[Required action]:
The first line of the entries and each line after it, through the one that contains "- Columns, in", are to be duplicated exactly; no picture belongs in the copy.
--- --- ---
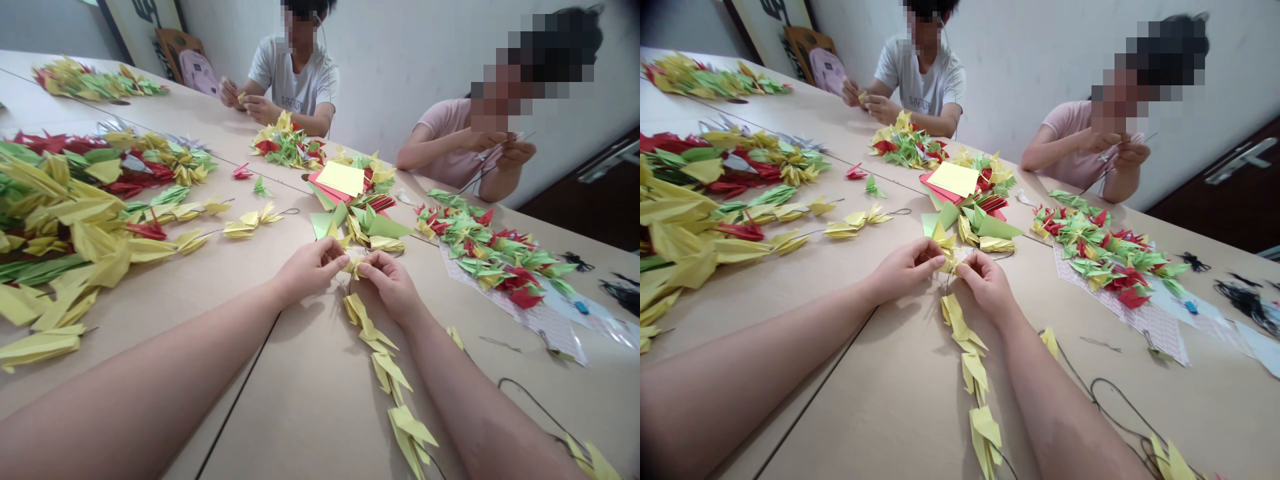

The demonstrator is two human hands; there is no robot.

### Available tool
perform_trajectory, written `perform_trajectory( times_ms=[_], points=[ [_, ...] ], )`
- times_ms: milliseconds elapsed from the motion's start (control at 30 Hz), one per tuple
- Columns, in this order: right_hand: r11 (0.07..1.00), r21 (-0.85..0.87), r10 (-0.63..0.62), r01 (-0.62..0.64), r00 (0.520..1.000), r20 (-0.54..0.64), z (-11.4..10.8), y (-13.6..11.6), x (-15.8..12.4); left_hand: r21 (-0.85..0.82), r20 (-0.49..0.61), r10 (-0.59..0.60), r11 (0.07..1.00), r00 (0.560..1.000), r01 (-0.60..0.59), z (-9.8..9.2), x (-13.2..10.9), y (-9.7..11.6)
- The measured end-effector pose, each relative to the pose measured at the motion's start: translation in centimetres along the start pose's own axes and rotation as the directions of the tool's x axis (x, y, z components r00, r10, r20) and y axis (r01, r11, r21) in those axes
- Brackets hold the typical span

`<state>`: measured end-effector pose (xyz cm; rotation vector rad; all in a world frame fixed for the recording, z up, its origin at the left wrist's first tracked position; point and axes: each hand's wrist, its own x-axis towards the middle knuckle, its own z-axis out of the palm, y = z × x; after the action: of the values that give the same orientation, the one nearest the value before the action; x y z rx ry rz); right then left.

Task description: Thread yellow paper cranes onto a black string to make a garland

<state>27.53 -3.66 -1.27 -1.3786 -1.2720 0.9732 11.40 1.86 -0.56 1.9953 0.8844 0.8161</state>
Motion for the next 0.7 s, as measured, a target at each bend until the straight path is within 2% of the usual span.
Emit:
perform_trajectory(
  times_ms=[200,300,400,467,567,700],
  points=[
    [0.989,-0.072,-0.138,0.130,0.983,-0.123,0.1,0.0,0.0,0.011,-0.006,0.000,1.000,1.000,0.000,-0.1,0.0,-0.1],
    [0.961,-0.195,-0.237,0.198,0.950,-0.203,-0.2,-0.1,-0.2,0.046,0.027,-0.003,0.999,1.000,0.002,0.0,0.1,-0.2],
    [0.905,-0.327,-0.352,0.272,0.911,-0.215,-0.3,-0.4,-0.5,0.060,0.056,0.002,0.998,0.998,-0.006,0.0,0.1,-0.2],
    [0.864,-0.393,-0.401,0.315,0.902,-0.158,-0.2,-0.7,-0.7,0.053,0.056,0.005,0.999,0.998,-0.008,0.0,0.0,-0.2],
    [0.818,-0.452,-0.406,0.356,0.914,-0.016,0.1,-1.0,-1.1,0.016,0.022,0.017,1.000,1.000,-0.017,-0.1,-0.1,-0.1],
    [0.837,-0.464,-0.249,0.290,0.957,0.149,0.0,-1.0,-1.1,-0.080,-0.066,0.027,0.996,0.997,-0.032,-0.3,-0.3,0.1]
  ],
)
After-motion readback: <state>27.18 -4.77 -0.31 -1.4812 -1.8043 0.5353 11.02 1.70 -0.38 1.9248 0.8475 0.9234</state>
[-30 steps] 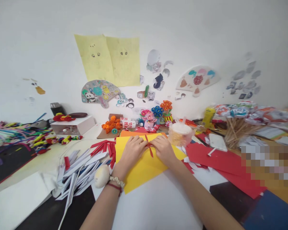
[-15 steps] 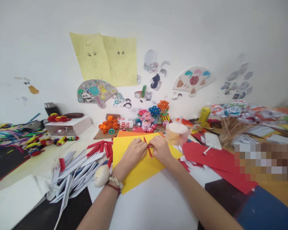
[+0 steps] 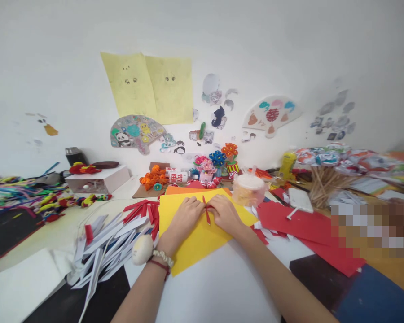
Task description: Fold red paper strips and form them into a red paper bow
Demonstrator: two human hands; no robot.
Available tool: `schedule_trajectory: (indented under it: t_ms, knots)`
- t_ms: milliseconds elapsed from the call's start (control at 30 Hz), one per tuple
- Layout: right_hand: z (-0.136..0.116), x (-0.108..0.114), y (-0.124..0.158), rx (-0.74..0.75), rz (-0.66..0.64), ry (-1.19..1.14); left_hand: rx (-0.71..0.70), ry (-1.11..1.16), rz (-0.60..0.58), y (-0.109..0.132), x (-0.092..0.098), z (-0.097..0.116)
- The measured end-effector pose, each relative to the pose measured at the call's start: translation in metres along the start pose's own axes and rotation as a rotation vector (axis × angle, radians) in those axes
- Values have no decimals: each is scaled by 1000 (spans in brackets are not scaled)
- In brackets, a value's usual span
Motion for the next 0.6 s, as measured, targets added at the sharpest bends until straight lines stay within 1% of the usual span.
schedule_trajectory:
  t_ms: [267, 367, 600]
  knots:
    - [7, 4, 0, -61, 53, 7, -8, 49, 24, -2, 1, 8]
    - [9, 4, 1, -66, 36, -6, 5, 41, 22, -1, 1, 6]
    - [7, -1, 0, -37, -25, -35, 91, -56, 26, -1, -4, -4]
Point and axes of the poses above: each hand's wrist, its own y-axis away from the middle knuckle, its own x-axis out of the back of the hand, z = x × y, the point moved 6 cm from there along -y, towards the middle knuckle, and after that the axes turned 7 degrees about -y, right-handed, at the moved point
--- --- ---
[Exercise result]:
The demonstrator is two human hands; there is no robot.

### Available tool
perform_trajectory, written `perform_trajectory( times_ms=[_], points=[ [_, ...] ], )`
- times_ms: milliseconds elapsed from the motion's start (control at 30 Hz), one per tuple
- Columns, in this order: right_hand: r11 (0.07..1.00), r21 (-0.85..0.87), r10 (-0.63..0.62), r01 (-0.62..0.64), r00 (0.520..1.000), r20 (-0.54..0.64), z (-11.4..10.8), y (-13.6..11.6), x (-15.8..12.4); left_hand: r21 (-0.85..0.82), r20 (-0.49..0.61), r10 (-0.59..0.60), r11 (0.07..1.00), r00 (0.560..1.000), r01 (-0.60..0.59), z (-9.8..9.2), x (-13.2..10.9), y (-9.7..11.6)

The answer given above is complete.